BounDr.E: Predicting Drug-likeness via Biomedical Knowledge Alignment and EM-like One-Class Boundary Optimization

The advent of generative AI now enables large-scale $\textit{de novo}$ design of molecules, but identifying viable drug candidates among them remains an open problem. Existing drug-likeness prediction methods often rely on ambiguous negative sets or purely structural features, limiting their ability to accurately classify drugs from non-drugs. In this work, we introduce BounDr.E}: a novel modeling of drug-likeness as a compact space surrounding approved drugs through a dynamic one-class boundary approach. Specifically, we enrich the chemical space through biomedical knowledge alignment, and then iteratively tighten the drug-like boundary by pushing non-drug-like compounds outside via an Expectation-Maximization (EM)-like process. Empirically, BounDr.E achieves 10\% F1-score improvement over the previous state-of-the-art and demonstrates robust cross-dataset performance, including zero-shot toxic compound filtering.
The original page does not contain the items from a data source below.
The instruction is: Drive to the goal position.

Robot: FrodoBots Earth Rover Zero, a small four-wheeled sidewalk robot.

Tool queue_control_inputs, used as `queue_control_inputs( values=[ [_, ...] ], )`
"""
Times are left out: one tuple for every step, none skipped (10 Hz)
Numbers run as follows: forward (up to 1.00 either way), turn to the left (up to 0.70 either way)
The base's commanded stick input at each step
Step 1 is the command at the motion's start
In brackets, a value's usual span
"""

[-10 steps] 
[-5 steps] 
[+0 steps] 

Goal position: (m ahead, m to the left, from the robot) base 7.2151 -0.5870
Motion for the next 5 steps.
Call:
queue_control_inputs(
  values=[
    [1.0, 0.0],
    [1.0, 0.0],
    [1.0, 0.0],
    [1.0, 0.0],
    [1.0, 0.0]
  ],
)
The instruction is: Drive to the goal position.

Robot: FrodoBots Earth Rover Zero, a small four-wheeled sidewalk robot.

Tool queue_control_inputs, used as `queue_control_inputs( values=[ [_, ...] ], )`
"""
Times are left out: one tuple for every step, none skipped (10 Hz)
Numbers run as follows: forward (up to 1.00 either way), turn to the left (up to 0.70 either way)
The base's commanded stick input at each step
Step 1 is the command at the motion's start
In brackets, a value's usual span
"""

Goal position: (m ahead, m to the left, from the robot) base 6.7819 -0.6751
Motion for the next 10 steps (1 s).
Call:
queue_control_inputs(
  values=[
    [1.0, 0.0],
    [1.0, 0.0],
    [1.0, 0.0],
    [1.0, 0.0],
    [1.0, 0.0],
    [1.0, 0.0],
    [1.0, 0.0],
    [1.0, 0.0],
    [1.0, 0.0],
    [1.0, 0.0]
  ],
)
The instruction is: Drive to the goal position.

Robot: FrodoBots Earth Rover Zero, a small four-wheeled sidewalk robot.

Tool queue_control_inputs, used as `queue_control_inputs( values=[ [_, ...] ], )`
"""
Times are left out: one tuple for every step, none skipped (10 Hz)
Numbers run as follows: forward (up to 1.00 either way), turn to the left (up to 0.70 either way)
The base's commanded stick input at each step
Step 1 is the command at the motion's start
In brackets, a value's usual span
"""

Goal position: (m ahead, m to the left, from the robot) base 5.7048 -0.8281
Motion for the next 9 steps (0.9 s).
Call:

Additionally, we showcase its effectiveness through comprehensive case studies in large-scale $\textit{in silico}$ screening. Our codes and constructed benchmark data under various schemes are provided at: https://github.com/eugenebang/boundr_e.

The rapid advancement of generative models has enabled the creation of large libraries of de novo molecules, yet assessing which of these are truly drug-like remains an unresolved challenge. Traditional rules and property-based filters offer only coarse approximations, and most learning-based models lack integration of biological context, relying heavily on molecular structure alone. Furthermore, the highly scattered nature of approved drugs in chemical space makes it difficult to define a boundary that captures drug-likeness without overgeneralization.To address this, we propose \textsc{BoundDr.E}, a deep one-class boundary learner that defines drug-likeness as a compact, data-driven region around approved drugs, without relying on negative samples. Our method iteratively refines this region via an Expectation-Maximization-like optimization and embeds molecules into a unified space that integrates both structural and biomedical knowledge through multi-modal mixup.Empirical results show strong and consistent performance across time-based, scaffold-based, and cross-dataset evaluations, as well as in zero-shot toxic compound filtering. These findings suggest that BoundDr.E provides a robust and biologically grounded framework for drug-likeness prediction, offering a scalable solution for prioritizing AI-generated compounds in early-stage drug discovery.